The book consists of eight chapters, organized chronologically, and resembles a traditional, battle-and-tactics-centric military history at times. Simms discusses the movement of armies, the strategic calculations made by commanders on both sides, and the tactical deployments chosen before battle. By consistently “zooming in” on the individual soldiers whose writings convey his narrative, Simms’s writing is reminiscent of John Keegan’s seminal work, The Face of Battle (1976).
One should emphasize, however, that The Longest Afternoon is not merely a slightly altered retelling of the same Waterloo that has fascinated generations of historians. Indeed, Simms focuses almost exclusively on the events that transpired at La Haye Sainte, as wave after wave of French troops assaulted the farmhouse anchoring Wellington’s center. His main argument—and his chief contribution to the historiography—declares that the men of the 2nd Light Battalion of the KGL held off the enemy long enough “to change the course of the battle” (pp. 75-76). He contends that it was the KGL’s resilient defense that bought Wellington’s forces enough time to hold on until Gebhard Leberecht von Blücher’s Prussian army arrived on Napoleon’s right flank to seal the Anglo-Prussian victory. Simms concludes: “If [La Haye Sainte] had been taken earlier, then Napoleon would almost certainly have broken the allied centre, and defeated Wellington’s army, before the Prussians had arrived in strength” (p. 102). La Haye Sainte was therefore absolutely critical to the outcome of the battle, and it is for this reason that the story of the men who defended it needs telling.
One key question Simms seeks to answer concerns the motivations of the KGL soldiers. He initially concedes that systems of motivation are complex and consist of a number of different variables, including “dynastic loyalty to the King of England, German patriotism, regimental camaraderie, personal bonds of friendship and professional ethos.” More than anything else, however, Simms argues that the KGL soldiers “perceived themselves as ideological warriors against Napoleon and French domination generally” (p. 15). Simms’s position on the KGL thus fits neatly alongside the findings of Mark Wishon, whose recent work, German Forces and the British Army: Interactions and Perceptions, 1742-1815 (2013), similarly emphasizes the ideological and patriotic motivations of KGL soldiers.
Simms disagrees with scholars like Ute Planert (Der Mythos vom Befreiungskrieg ), who contend that despite their seemingly uniquely “modern” character, the Napoleonic Wars were much more reminiscent of early modern wars than they were of a new era of ideologically motivated warfare. It is possible that Simms comes to his conclusions because he—like Wishon—does not appear to fully account for the possible retrospective influences acting upon the authors of the memoirs on which he relies. These men, writing decades later in the context of a growing German patriotic-national movement, could have reinterpreted (consciously or inadvertently) their war experiences of the Napoleonic Wars as a fight against Napoleonic tyranny in the name of German liberation. He acknowledges in a footnote that other scholars have noted this, but it does not seem to alter his conclusions.

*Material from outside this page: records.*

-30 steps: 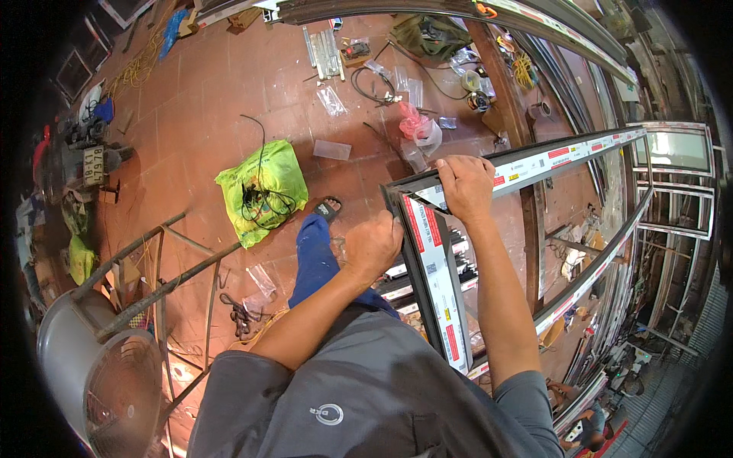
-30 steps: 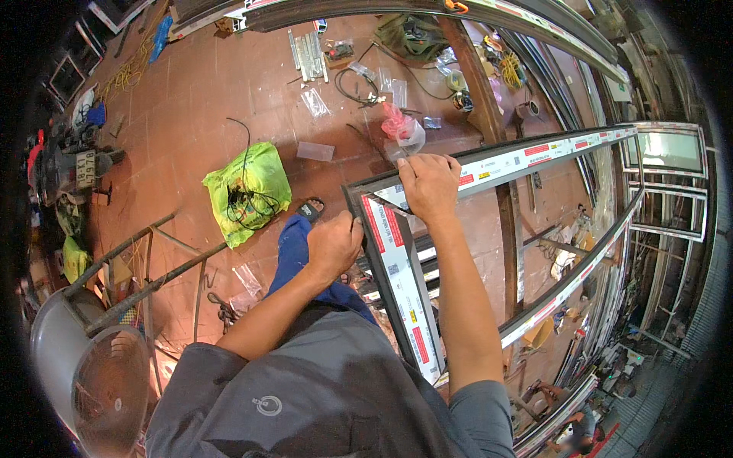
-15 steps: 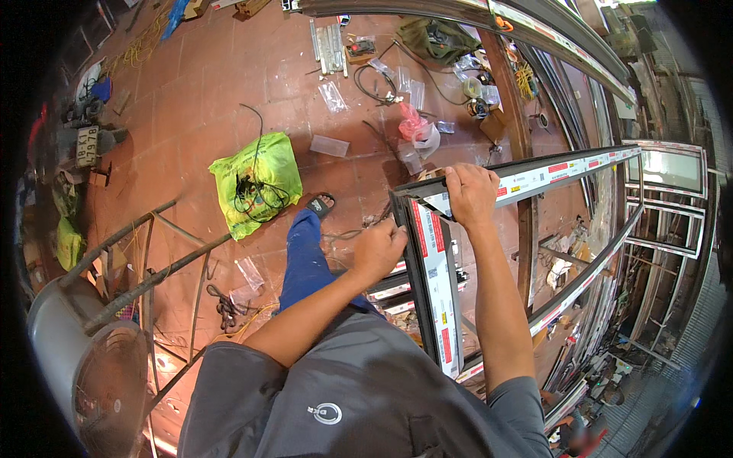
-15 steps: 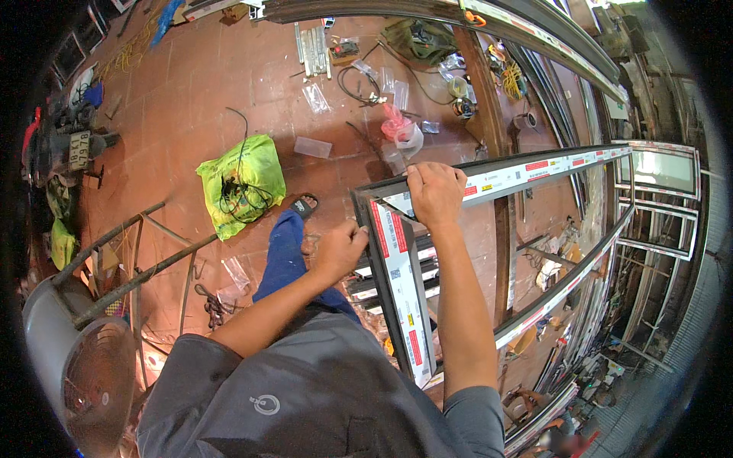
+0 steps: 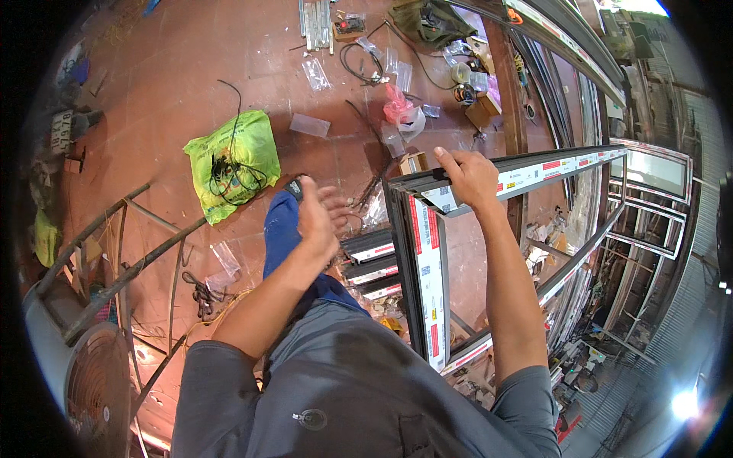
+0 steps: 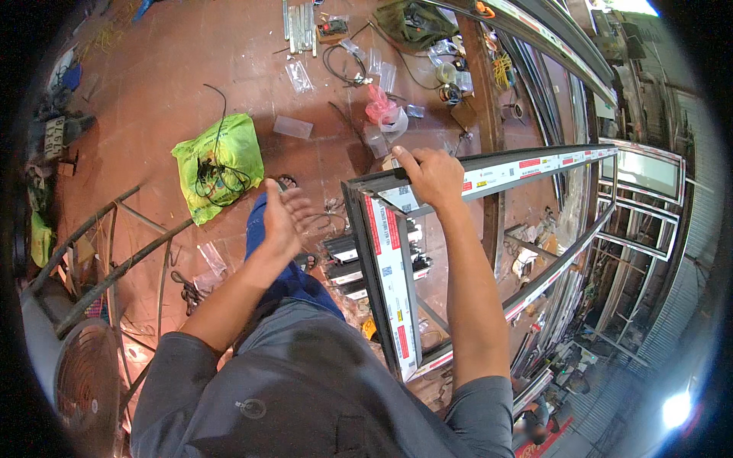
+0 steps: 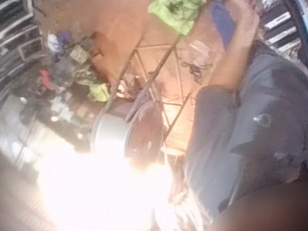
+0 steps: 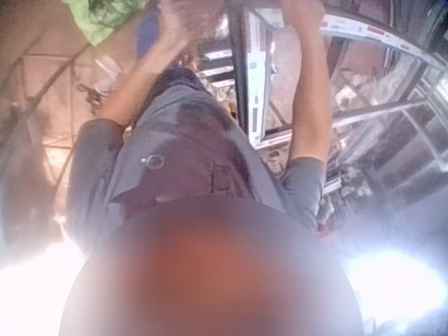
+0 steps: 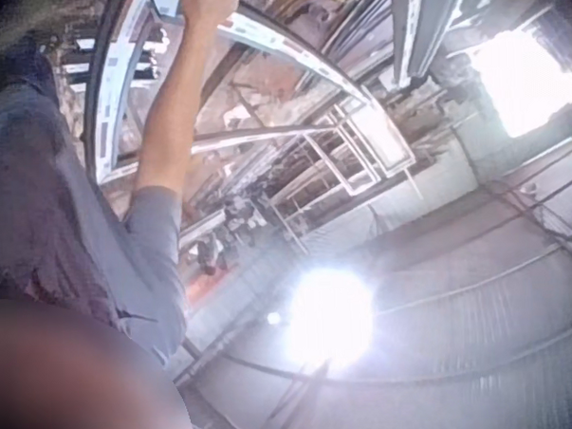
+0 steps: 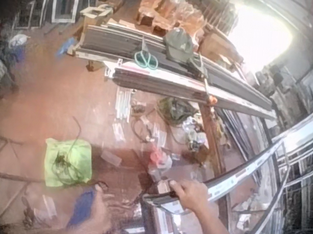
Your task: The person assembles a window frame by aligning metal profiles and securing them with a power drill. They repeatedly position the frame, insert fasteners, and tighten them while adjusting the frame's orientation.
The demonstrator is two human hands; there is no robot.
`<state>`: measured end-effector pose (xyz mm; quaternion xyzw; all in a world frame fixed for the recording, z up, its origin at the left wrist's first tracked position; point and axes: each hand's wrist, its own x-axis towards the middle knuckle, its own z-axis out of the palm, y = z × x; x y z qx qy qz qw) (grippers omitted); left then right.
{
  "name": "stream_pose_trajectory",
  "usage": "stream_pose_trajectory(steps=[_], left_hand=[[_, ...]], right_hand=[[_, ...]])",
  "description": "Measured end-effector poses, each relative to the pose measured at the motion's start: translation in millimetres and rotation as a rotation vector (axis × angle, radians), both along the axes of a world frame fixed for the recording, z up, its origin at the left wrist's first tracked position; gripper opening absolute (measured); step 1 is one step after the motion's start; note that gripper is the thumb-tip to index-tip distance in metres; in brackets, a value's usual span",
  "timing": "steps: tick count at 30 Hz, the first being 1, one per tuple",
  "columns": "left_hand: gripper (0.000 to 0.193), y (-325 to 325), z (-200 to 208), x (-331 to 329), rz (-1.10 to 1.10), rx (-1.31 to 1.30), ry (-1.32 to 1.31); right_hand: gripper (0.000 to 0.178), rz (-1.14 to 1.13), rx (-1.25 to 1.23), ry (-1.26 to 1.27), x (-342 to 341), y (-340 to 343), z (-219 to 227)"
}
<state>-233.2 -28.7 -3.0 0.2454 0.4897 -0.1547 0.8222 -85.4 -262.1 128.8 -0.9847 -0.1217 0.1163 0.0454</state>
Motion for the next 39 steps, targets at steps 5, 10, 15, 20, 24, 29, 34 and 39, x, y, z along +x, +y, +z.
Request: stream_pose_trajectory(steps=[5, 10, 15, 20, 24, 29, 34, 39], left_hand=[[0.080, -137.0, -37.2, 49.8, 0.198, -0.027, -0.081], [0.083, -126.5, 0.8, 37.2, 0.085, -0.192, -0.122], [0.051, -91.4, 23.7, -13.2, -0.405, 0.654, -0.389], [0.034, -60.3, 61.4, 5.7, -0.698, 1.286, -0.750], [0.033, -62.9, 68.2, 8.6, -0.792, 1.425, -0.702], [0.033, -68.5, 71.2, 5.2, -0.863, 1.471, -0.713], [0.035, -76.2, 68.0, -8.0, -0.860, 1.438, -0.723], [0.018, -73.3, 40.7, -6.0, -0.689, 0.917, -0.617]], right_hand=[[0.068, 0.020, 0.020, -0.084, 7.5, 21.3, -2.9], [0.073, -0.088, 0.017, -0.001, 1.0, 1.1, -7.6], [0.067, -0.039, -0.002, -0.069, 1.7, -4.1, -9.8], [0.062, -0.029, -0.008, -0.071, 1.6, 0.9, -6.9], [0.062, -0.036, -0.001, -0.071, -0.3, 3.3, -2.8], [0.070, -0.073, -0.016, -0.031, 2.2, 3.2, -4.6], [0.071, -0.048, -0.073, -0.053, 3.3, -1.9, -8.3], [0.071, -0.078, -0.040, -0.041, 1.5, 1.6, -5.1]])
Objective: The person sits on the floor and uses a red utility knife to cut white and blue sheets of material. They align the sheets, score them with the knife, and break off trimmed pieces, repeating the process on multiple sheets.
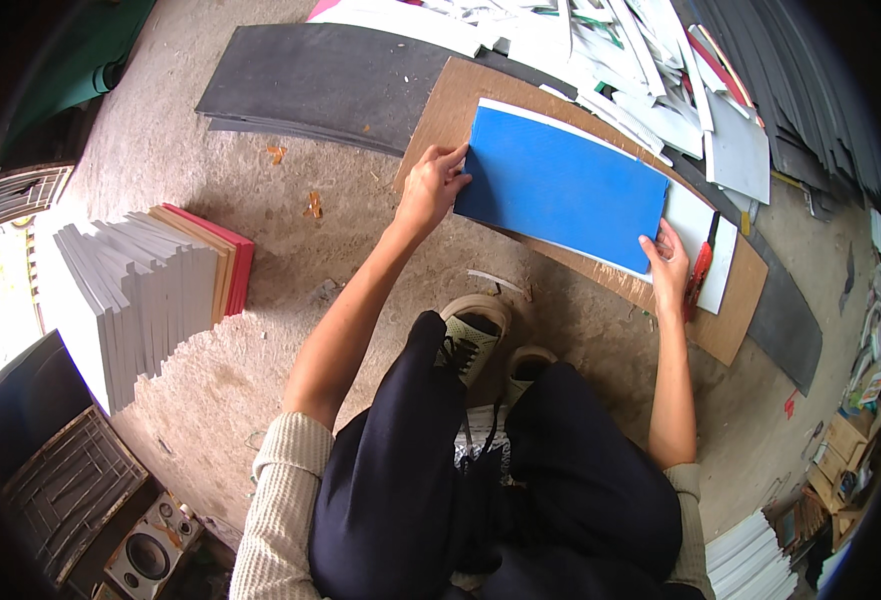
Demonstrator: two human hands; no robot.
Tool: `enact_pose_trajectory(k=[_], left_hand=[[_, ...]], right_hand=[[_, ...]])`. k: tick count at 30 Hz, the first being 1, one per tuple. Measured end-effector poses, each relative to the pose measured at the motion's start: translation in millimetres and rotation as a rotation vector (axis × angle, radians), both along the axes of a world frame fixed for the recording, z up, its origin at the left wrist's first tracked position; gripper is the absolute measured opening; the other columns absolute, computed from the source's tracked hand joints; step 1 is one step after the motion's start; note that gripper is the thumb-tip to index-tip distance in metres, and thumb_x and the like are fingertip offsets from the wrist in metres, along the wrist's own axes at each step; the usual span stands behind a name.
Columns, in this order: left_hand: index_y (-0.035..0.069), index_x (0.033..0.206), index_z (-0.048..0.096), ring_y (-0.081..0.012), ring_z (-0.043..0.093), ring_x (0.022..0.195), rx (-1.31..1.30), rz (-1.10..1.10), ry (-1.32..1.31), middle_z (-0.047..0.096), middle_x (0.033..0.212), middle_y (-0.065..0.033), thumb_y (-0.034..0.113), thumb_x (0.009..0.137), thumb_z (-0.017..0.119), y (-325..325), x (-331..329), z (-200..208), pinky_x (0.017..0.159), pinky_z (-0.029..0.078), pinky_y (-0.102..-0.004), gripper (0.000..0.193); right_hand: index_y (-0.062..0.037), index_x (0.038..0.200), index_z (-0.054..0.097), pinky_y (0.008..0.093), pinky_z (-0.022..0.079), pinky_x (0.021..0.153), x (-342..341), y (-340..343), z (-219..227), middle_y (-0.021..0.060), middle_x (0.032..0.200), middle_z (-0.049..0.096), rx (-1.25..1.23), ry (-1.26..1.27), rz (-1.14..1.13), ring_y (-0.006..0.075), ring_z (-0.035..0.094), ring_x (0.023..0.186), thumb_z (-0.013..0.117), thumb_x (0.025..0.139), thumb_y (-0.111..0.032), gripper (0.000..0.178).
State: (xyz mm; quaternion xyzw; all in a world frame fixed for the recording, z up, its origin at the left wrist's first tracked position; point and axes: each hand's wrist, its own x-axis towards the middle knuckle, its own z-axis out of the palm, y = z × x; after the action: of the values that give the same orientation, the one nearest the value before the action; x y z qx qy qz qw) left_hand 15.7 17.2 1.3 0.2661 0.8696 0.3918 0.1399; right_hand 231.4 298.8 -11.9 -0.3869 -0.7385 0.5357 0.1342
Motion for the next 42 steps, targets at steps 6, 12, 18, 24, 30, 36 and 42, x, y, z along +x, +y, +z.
enact_pose_trajectory(k=[6,12,18,24,30,36,42], left_hand=[[0.010,0.116,0.054,-0.0203,0.060,0.081,-0.009,0.011,-0.009,0.055,0.103,-0.0116,0.009,0.077,0.061,-3.7,-1.0,-1.7,0.074,0.051,-0.0295,0.040],[0.010,0.114,0.055,-0.0199,0.061,0.083,0.105,0.111,-0.086,0.058,0.105,-0.0123,0.006,0.074,0.063,1.2,10.9,2.9,0.070,0.052,-0.0287,0.041],[0.015,0.117,0.054,-0.0229,0.057,0.093,0.042,-0.148,0.186,0.053,0.116,-0.0124,0.013,0.069,0.068,-14.6,7.8,-7.4,0.080,0.049,-0.0336,0.050],[0.013,0.120,0.050,-0.0271,0.052,0.089,-0.015,-0.243,0.327,0.047,0.123,-0.0125,0.015,0.051,0.078,-15.4,19.8,-6.3,0.083,0.047,-0.0360,0.075],[0.012,0.119,0.052,-0.0263,0.052,0.083,-0.027,-0.246,0.350,0.049,0.121,-0.0128,0.013,0.051,0.077,-15.4,22.2,-7.1,0.079,0.048,-0.0348,0.072],[0.010,0.118,0.052,-0.0255,0.052,0.082,-0.050,-0.254,0.371,0.051,0.118,-0.0131,0.011,0.052,0.077,-12.6,24.9,-4.8,0.076,0.049,-0.0334,0.071],[0.010,0.119,0.051,-0.0195,0.052,0.080,-0.074,-0.264,0.425,0.053,0.118,-0.0105,0.009,0.052,0.078,-10.8,23.8,-6.6,0.075,0.050,-0.0303,0.072]], right_hand=[[0.0028,0.119,0.045,0.0254,0.045,0.074,-1.4,-2.5,-0.1,0.0133,0.103,0.057,-0.031,0.020,0.001,0.0141,0.056,0.085,0.067,0.075,-0.008,0.051],[0.0012,0.119,0.046,0.0256,0.046,0.072,-0.4,1.6,-3.0,0.0126,0.099,0.057,-0.003,-0.019,0.026,0.0146,0.056,0.083,0.067,0.074,-0.009,0.051],[-0.0015,0.117,0.048,0.0249,0.047,0.068,0.4,7.5,-6.0,0.0117,0.096,0.057,0.004,-0.022,0.034,0.0147,0.058,0.080,0.070,0.071,-0.012,0.052],[-0.0029,0.117,0.050,0.0247,0.046,0.070,1.8,10.9,-4.5,0.0110,0.095,0.057,-0.053,-0.018,0.027,0.0140,0.057,0.081,0.068,0.072,-0.010,0.049],[-0.0021,0.116,0.051,0.0249,0.045,0.071,2.7,15.3,3.8,0.0099,0.091,0.056,-0.212,-0.024,0.003,0.0140,0.056,0.081,0.068,0.071,-0.007,0.048],[0.0001,0.114,0.050,0.0255,0.046,0.071,3.8,17.5,5.4,0.0107,0.090,0.056,-0.224,-0.011,0.011,0.0147,0.056,0.080,0.069,0.070,-0.005,0.048],[0.0014,0.109,0.051,0.0256,0.047,0.069,4.3,20.2,4.0,0.0105,0.086,0.057,-0.165,-0.027,0.045,0.0142,0.056,0.076,0.071,0.068,-0.006,0.046]])
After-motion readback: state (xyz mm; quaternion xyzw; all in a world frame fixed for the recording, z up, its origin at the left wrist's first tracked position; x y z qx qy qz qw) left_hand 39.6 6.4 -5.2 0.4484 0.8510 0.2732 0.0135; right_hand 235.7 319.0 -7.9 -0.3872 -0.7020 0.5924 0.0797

Simms makes the same ideological argument when trying to explain why Baring’s men defended La Haye Sainte so resolutely. It was not so much primary group cohesion, he posits, because the KGL was composed of men who came from different parts of Germany and who, at the time, would have viewed each other as foreigners. Simms also dismisses the argument that the men held on because they feared their superior, for it would have been fairly easy for many of the soldiers to slip away unnoticed amid the intense struggle. Instead, Simms asserts that the ideological fervency underpinned the defenders’ remarkable resilience, invoking his earlier points about the KGL soldiers’ incipient but blooming German patriotism and their collective hatred of Napoleonic tyranny. The weakness in Simms’s argument here is that he does not further support it and instead relies on his application of the retrospective sources. Further, he may have benefited from applying John Lynn’s three-tiered model of soldier motivations (The Bayonets of the Republic: Motivation and Tactics in the Army of Revolutionary France, 1791-1794 )—initial, combat, and sustaining motivations—to offer a more detailed overview and to engage more directly the historiography on soldier motivations.
Another fascinating issue on which The Longest Afternoon touches is the legacy of Waterloo. It has long been viewed as largely a British victory, but numerous factors undermine that narrative. For one, Wellington commanded a multinational force made up of Britons (English, Irish, Scottish, Welsh), Germans (Hanoverians, Brunswickers, Nassauers, KGL), Dutch, and Belgians. Indeed, Simms explains, about 45 percent of Wellington’s men spoke German. When also considering the Prussian formations that arrived late in the day to decisively turn the battle in Wellington’s favor, one might make a legitimate argument for Waterloo as more of a “German victory” (p. 125). Ultimately, however, Simms concludes that because Wellington’s army was truly multinational, the most sensible position is to declare Waterloo a European victory against Napoleon and to remember it as such.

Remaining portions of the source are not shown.